__REQUIRED WORK__
Repeat the data exactly, please; no pictures belong in the copy.

__SUPPLIED DATA__

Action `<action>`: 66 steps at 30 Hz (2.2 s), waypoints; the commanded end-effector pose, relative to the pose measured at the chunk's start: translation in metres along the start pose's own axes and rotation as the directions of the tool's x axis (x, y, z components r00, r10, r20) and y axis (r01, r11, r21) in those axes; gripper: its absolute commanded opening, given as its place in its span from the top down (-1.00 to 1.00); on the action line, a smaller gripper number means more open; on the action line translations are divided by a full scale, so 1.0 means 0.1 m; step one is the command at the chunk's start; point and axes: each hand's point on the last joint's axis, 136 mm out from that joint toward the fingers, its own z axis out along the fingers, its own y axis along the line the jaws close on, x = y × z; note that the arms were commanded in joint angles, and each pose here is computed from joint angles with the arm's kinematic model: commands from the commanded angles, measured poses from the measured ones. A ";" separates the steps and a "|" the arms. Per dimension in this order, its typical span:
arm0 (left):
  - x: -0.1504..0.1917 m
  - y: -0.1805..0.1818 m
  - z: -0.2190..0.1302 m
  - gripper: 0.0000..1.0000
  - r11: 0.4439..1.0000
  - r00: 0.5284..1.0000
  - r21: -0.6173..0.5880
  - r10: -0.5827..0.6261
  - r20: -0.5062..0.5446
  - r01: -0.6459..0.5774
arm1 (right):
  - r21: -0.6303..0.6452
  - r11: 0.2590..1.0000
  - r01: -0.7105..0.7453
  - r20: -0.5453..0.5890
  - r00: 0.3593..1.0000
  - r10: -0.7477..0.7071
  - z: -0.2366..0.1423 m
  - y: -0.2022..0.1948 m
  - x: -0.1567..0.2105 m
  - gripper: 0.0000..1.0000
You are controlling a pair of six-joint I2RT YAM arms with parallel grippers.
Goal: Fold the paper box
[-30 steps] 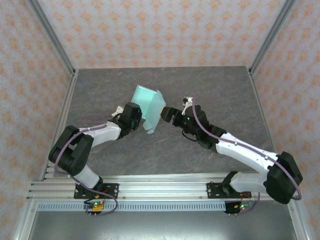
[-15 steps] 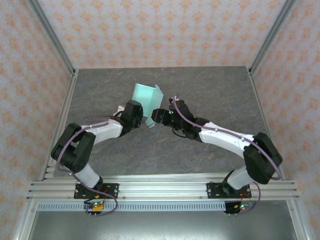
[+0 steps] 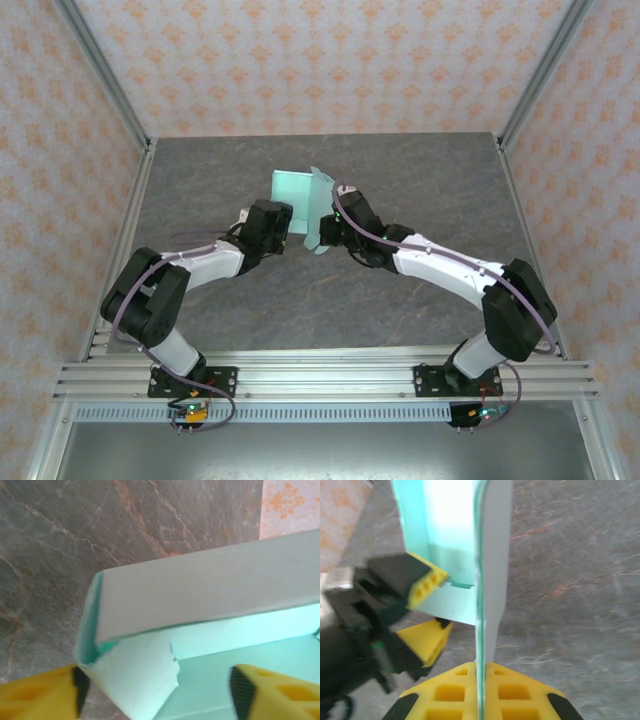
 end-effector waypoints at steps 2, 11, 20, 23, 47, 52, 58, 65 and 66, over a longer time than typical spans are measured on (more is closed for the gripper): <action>0.02 -0.38 -0.37 -0.94 0.977 0.985 0.135 0.170 -0.033 -0.164 | 0.023 0.974 0.224 0.058 0.973 -0.225 -0.30 -0.23 -0.28 0.81; -0.07 -0.78 -1.23 -1.00 0.677 0.701 0.204 0.707 0.087 -0.708 | 0.000 0.770 0.638 -0.026 0.769 -0.638 -0.66 -0.57 -0.40 0.83; 0.28 -0.64 -1.27 -1.00 0.429 0.475 0.390 0.879 0.024 -0.814 | -0.104 0.475 0.874 -0.064 0.470 -0.880 -0.94 -0.55 -0.18 0.82; 0.45 -0.62 -1.34 -1.00 0.366 0.457 0.514 0.888 0.058 -0.776 | -0.130 0.417 0.900 -0.050 0.414 -0.909 -1.03 -0.56 -0.11 0.82; 0.79 -0.20 -1.18 -0.70 0.420 0.444 0.638 0.886 -0.135 -0.645 | -0.320 0.316 0.893 0.041 0.347 -0.937 -1.20 -0.38 0.13 0.81; 0.79 -0.20 -1.19 -0.23 0.416 0.444 0.640 0.887 -0.128 -0.646 | -0.326 0.317 0.891 0.048 0.350 -0.935 -1.19 -0.37 0.11 0.81; 0.80 -0.24 -1.15 0.14 0.411 0.444 0.647 0.887 -0.124 -0.642 | -0.315 0.346 0.884 0.066 0.385 -0.921 -1.16 -0.33 0.07 0.78; 0.65 -0.34 -0.93 0.37 0.542 0.559 0.555 0.814 -0.159 -0.631 | -0.246 0.591 0.768 0.113 0.629 -0.770 -1.06 -0.24 -0.21 0.01; 0.62 -0.37 -0.90 0.37 0.562 0.580 0.546 0.799 -0.161 -0.622 | -0.199 0.646 0.737 0.131 0.673 -0.728 -1.06 -0.27 -0.32 -0.16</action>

__ANSWER SECTION__
Action `<action>`: 66 steps at 30 Hz (2.2 s), waypoints; the commanded end-effector pose, relative to the pose measured at the chunk's start: translation in metres along the start pose's own axes and rotation as the directions of the tool's x axis (x, y, z components r00, r10, r20) and y axis (r01, r11, r21) in those axes; gripper: its absolute commanded opening, given as its place in its span from the top down (-1.00 to 1.00); on the action line, a smaller gripper number means more open; on the action line translations are divided by a full scale, so 1.0 means 0.1 m; step one is the command at the chunk's start; point and axes: each hand's point on the last joint's axis, 136 mm out from that joint toward the fingers, its own z axis out along the fingers, its own y axis along the line the jaws close on, x = y × z; note that the arms were commanded in joint angles, and each pose here is computed from joint angles with the arm's kinematic model: commands from the commanded angles, measured poses from the measured ones. A ";" separates the steps and a "|" the arms. Per dimension in this order, its typical span:
arm0 (left):
  - x: -0.1504..0.1917 m
  - y: -0.1805..0.1818 m
  - z: -0.2190..0.1302 m
  - gripper: 0.0000..1.0000
  - r11: 0.4439..1.0000
  - r00: 0.5284..1.0000
  - r21: -0.6173..0.5880
  - r10: -0.5827..0.6261
  - r20: -0.5062..0.5446
  - r01: -0.6459..0.5774
arm1 (right):
  - r21: -0.6303..0.6452
  - r11: 0.2590..1.0000
  - r01: -0.7105..0.7453
  - r20: -0.5453..0.5890
  - r00: 0.3593..1.0000
  - r10: -0.7477..0.7071
  - z: -0.2366..0.1423 m
  - y: -0.2022..0.1948 m
  - x: -0.1567..0.2105 m
  - gripper: 0.0000..1.0000
You are controlling a pair of six-joint I2RT YAM arms with parallel grippers.
Goal: Fold the paper box
[-30 steps] 
[-15 steps] 
[+0 steps] 
 end-effector waypoints at steps 2, 11, 20, 23, 47, 52, 58, 65 and 66, over a longer time than typical spans are measured on (more is closed for the gripper): <action>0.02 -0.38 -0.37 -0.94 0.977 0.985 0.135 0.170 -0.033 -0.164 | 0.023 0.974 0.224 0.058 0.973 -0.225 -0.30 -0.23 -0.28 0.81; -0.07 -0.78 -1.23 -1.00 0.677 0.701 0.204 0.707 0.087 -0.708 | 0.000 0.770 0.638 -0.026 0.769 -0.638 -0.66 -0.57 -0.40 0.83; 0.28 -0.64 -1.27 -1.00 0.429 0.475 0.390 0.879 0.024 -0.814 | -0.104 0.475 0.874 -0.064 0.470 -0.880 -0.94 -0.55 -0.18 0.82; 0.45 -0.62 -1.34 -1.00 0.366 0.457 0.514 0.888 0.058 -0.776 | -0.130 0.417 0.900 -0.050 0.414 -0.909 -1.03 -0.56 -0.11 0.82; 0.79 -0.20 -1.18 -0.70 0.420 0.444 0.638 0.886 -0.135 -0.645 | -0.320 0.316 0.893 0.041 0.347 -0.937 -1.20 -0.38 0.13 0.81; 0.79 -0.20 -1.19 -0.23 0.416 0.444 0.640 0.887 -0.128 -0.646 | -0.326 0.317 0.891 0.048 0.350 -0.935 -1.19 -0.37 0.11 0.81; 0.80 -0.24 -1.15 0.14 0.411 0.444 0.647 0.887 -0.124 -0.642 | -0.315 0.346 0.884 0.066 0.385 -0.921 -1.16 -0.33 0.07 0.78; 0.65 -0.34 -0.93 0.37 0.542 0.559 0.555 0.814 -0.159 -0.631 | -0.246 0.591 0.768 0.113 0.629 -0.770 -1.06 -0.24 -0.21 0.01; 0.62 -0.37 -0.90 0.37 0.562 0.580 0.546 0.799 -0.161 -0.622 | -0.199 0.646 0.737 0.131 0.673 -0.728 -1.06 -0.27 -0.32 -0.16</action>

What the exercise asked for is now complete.